Work request:
Write out exactly the lines from the line that contains "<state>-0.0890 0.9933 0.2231" through the final line of the listing below, and no others.
═══ Dataset content ═══
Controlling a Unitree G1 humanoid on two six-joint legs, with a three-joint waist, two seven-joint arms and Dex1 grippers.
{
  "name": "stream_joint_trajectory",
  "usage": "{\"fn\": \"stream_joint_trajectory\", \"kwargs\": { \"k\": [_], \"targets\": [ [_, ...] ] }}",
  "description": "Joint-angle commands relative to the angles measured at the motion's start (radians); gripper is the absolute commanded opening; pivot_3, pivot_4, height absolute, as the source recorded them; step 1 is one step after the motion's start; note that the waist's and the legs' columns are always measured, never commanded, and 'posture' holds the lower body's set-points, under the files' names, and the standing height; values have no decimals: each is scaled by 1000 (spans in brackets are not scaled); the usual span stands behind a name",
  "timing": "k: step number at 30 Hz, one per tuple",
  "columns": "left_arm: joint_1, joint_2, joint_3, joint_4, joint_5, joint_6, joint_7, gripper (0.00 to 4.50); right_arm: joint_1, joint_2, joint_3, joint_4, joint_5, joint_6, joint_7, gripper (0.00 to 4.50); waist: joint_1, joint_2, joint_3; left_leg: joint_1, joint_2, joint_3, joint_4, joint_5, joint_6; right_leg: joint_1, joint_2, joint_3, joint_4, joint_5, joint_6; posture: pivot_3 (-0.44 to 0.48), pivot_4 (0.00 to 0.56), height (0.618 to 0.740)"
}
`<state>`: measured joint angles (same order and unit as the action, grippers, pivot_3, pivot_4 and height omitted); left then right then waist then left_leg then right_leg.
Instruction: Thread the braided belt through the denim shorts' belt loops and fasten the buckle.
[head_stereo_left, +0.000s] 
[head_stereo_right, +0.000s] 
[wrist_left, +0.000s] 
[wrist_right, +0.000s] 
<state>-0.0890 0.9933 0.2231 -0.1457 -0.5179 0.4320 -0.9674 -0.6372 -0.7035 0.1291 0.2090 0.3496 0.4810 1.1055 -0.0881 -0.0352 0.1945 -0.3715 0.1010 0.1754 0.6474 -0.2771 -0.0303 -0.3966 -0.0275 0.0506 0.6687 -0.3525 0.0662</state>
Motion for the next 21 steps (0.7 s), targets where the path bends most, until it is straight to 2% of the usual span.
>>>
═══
Answer section:
<state>-0.0890 0.9933 0.2231 -0.1457 -0.5179 0.4320 -0.9674 -0.6372 -0.7035 0.1291 0.2090 0.3496 0.4810 1.1055 -0.0881 -0.0352 0.1945 -0.3715 0.1010 0.1754 0.6474 -0.2771 -0.0303 -0.3966 -0.0275 0.0506 0.6687 -0.3525 0.0662</state>
Motion for the next 21 steps (0.7 s), targets where the path bends most, until it is straight to 2% of the usual span.
>>>

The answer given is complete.